Egyptian football star Mohamed "Mo" Salah was included in the Time magazine's 100 most influential figures of the year after two wonderful seasons with Premier League giants Liverpool.
The 26-year-old Liverpool forward was named one of the U.S. magazine's 100 influential people in 2019, alongside other sportspeople including golfer Tiger Woods, basketball player LeBron James, tennis player Naomi Osaka, athlete Caster Semenya and football player Alex Morgan.
In an interview with Time published Wednesday, Salah has called for change in the way women are treated in the Middle East.
He said that while his attitudes toward gender equality had evolved over the years, he wanted to see more change.
"I think we need to change the way we treat women in our culture," Salah was quoted as saying. "It's not optional."
He said the treatment of women "in my culture and in the Middle East" had changed his opinions on gender issues.
"I support the woman more than I did before, because I feel like she deserves more than what they give her now, at the moment," Salah told the magazine.
Salah is an icon in Egypt after helping the country qualify for the 2018 World Cup, the first time they had reached the finals of the event since 1990.
He was named African Footballer of the Year in 2017 and 2018 and was also English football's Player of the Year in 2017-2018 following a dazzling season with Liverpool.
He told Time he has learned to cope with the "little bit of pressure" that comes with his elevated profile, while expressing pride at being regarded as a role model.
"To be the first Egyptian in (this) situation and no one has done this before... it's something different," he said, insisting that superstardom had not changed his lifestyle.
"I just live my life normal," he said. "Most of the time I stay at home, I don't like to go out."
"You'd be hard-pressed to find a professional athlete in any sport less affected by their success or status than Mo, which is incredible because I can't imagine the kind of pressure that comes with the intensity of adoration he receives," wrote political satirist John Oliver.
"Mo is an iconic figure for Egyptians, Scousers and Muslims the world over, and yet he always comes across as a humble, thoughtful, funny man who isn't taking any of this too seriously," Oliver added.
Pakistan's Prime Minister Imran Khan also made it to Time's list.

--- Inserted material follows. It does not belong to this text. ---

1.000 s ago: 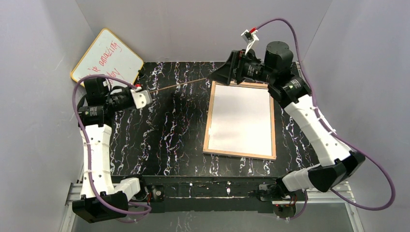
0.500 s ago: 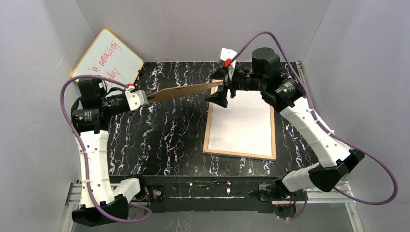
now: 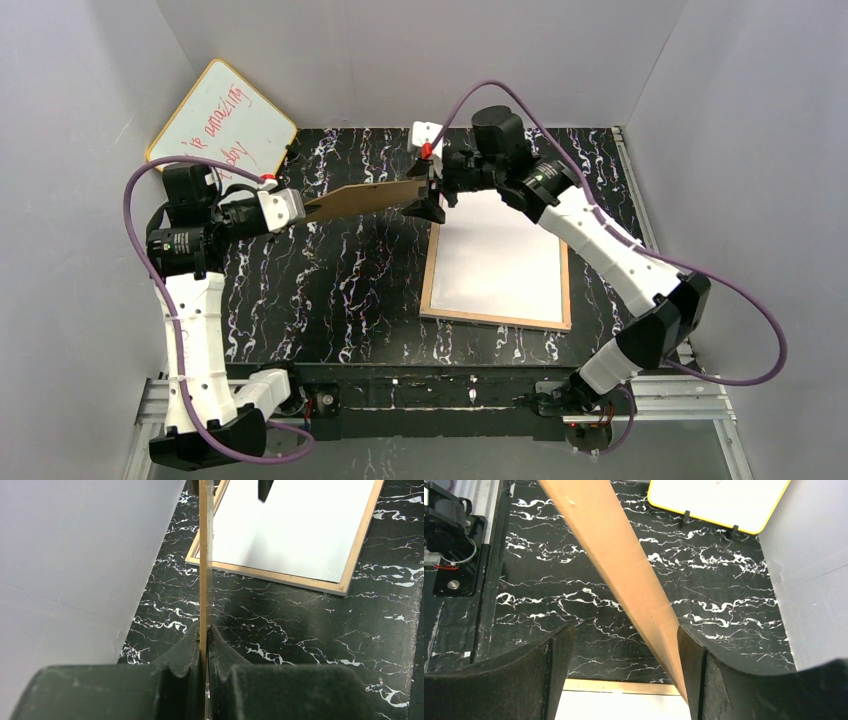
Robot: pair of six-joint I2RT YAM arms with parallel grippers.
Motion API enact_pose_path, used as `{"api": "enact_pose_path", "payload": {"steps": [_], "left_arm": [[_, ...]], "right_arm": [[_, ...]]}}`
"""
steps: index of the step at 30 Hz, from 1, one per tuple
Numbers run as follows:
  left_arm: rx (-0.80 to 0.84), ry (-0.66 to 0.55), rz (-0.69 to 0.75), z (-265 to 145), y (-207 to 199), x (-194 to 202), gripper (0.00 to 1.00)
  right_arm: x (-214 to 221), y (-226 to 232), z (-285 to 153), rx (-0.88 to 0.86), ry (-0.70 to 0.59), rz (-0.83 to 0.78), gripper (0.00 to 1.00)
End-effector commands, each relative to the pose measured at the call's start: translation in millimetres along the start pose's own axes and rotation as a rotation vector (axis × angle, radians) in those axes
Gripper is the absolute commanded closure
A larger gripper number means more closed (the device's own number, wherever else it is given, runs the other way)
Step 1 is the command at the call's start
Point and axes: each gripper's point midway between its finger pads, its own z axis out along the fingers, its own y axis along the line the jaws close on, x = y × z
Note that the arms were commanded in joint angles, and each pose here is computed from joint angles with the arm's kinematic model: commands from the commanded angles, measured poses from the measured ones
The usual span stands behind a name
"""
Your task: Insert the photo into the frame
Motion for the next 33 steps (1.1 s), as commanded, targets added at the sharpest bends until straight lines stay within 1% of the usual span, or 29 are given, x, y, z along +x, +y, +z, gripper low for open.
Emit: {"api": "enact_pose_path", "payload": {"steps": [1,5,6,9,10,12,18,20,23,27,29,31,32,33], "left_arm": [[0.011,-0.078,0.073,-1.7,-3.9,-22.4,1.0],[0.014,-0.076,0.068,-1.0,-3.3,-20.8,1.0],[0.014,-0.074,0.068,-0.8,-2.9,-20.0,1.0],[0.018,-0.059,0.062,0.4,-3.0,-14.2,1.0],[0.02,-0.055,0.061,0.7,-2.9,-12.5,1.0],[0.025,-0.04,0.061,1.0,-2.6,-8.3,1.0],[0.068,-0.022,0.047,2.2,-4.5,-2.0,1.0],[0.073,-0.019,0.049,2.3,-4.8,-1.6,1.0],[0.073,-0.015,0.055,2.1,-4.2,-0.4,1.0],[0.076,-0.01,0.057,1.7,-5.6,0.2,1.0],[0.079,-0.005,0.062,1.3,-6.3,0.7,1.0],[0.079,-0.007,0.067,1.1,-6.2,-0.3,1.0],[0.078,-0.008,0.077,0.9,-5.5,-0.6,1.0],[0.076,-0.01,0.088,0.7,-5.0,-2.0,1.0]], "right_arm": [[-23.3,-13.2,5.6,0.016,-0.051,-0.084,0.2],[-16.4,-10.4,13.5,-0.013,-0.05,-0.069,0.32],[-14.9,-8.9,14.9,-0.021,-0.054,-0.065,0.37],[-8.3,-2.9,19.9,-0.051,-0.053,-0.041,0.55],[-6.9,0.0,20.4,-0.065,-0.054,-0.035,0.59],[-3.2,4.4,21.6,-0.081,-0.056,-0.016,0.61],[2.5,10.1,23.4,-0.108,-0.05,0.001,0.64],[2.6,12.2,24.3,-0.121,-0.056,-0.004,0.64],[3.5,12.7,27.6,-0.125,-0.06,-0.01,0.6],[10.1,11.7,36.6,-0.119,-0.042,-0.011,0.62],[15.1,13.7,43.4,-0.112,-0.02,-0.019,0.66],[20.1,12.5,48.9,-0.089,0.006,-0.029,0.73],[21.3,10.9,50.0,-0.078,0.013,-0.032,0.79],[21.0,8.0,50.8,-0.059,0.015,-0.035,0.88]]}}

In a write-up penned by veteran Pakistani journalist Ahmed Rashid, Khan, a crickerter-turned-politician, is lauded for fostering "the broadest hope among young and old that he can turn Pakistan around, and help make South Asia an ocean of peace rather than a state of permanent conflict."
Rami Malek, the rising Egyptian-American actor whose portrayal of Queen's iconic frontman Freddie Mercury netted him a lead actor Oscar at this year's Academy Awards, was also honored as "understated and kind, complicated and relatable; he's downright mercurial."
"I contend that his mother Nelly, his father Said, his sister Yasmine and his brother Sami are the foundational pillars to his rise. Mighta just been destiny … more likely it's yet another testament to hardworking immigrants raising their kids right and pushing our culture toward the light," Robert Downey, Jr. wrote.
London's Muslim Mayor Sadiq Khan lauded New Zealand Prime Minister Jacinda Ardern for her handling of the aftermath of the worst mass shooting in that nation's modern history, which targeted two mosques in the predominantly Christian country.
"Ardern's leadership since the attack has been an inspiration to us all," Khan wrote. "We will never forget that when terror sent ripples of fear through communities around the world, New Zealand's Prime Minister proudly stood up for hope, unity and inclusiveness in the face of fear, division and hatred."
Radhya Al-Mutawakel, the Yemeni activist who exposed human rights abuses by all parties in Yemen's ongoing civil war, was commemorated by Democratic presidential contender Bernie Sanders who said she and her organization "face risks every day to uncover the human costs of war."
This year's list of honorees includes Pope Francis, U.S. President Donald Trump, Malaysian Prime Minister Mahathir Mohamad, Israeli Premier Benjamin Netanyahu, Emirati Crown Prince Mohamed bin Zayed, House Speaker Nancy Pelosi, Progressive American politician Alexandria Ocasio-Cortez, former U.S. First Lady Michelle Obama, Special Counsel Robert Mueller and Muslim-American comic Hasan Minhaj.
Juan Guadio, former Venezuelan parliament speaker who declared himself president and received the backing of a significant number of Western world and South American countries, was also included in the list.